## EXERCISE
A single number is the answer here: how many lines below include "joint"?

## THE DATA
★ ★ ★ ★

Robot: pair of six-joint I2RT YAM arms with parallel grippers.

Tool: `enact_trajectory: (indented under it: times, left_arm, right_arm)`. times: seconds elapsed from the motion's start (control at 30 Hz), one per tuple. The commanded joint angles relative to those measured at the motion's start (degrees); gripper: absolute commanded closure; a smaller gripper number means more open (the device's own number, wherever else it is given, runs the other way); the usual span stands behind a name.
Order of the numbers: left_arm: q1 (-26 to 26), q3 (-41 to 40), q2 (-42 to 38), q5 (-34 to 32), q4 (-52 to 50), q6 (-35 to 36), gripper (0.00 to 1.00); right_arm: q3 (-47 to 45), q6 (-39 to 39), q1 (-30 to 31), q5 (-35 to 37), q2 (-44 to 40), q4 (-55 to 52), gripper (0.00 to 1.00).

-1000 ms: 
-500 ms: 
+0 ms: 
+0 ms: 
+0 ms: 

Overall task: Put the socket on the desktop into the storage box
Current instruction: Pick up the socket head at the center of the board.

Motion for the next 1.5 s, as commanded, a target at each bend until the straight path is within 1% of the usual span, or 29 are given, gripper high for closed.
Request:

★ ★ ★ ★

## TASK OUTPUT
2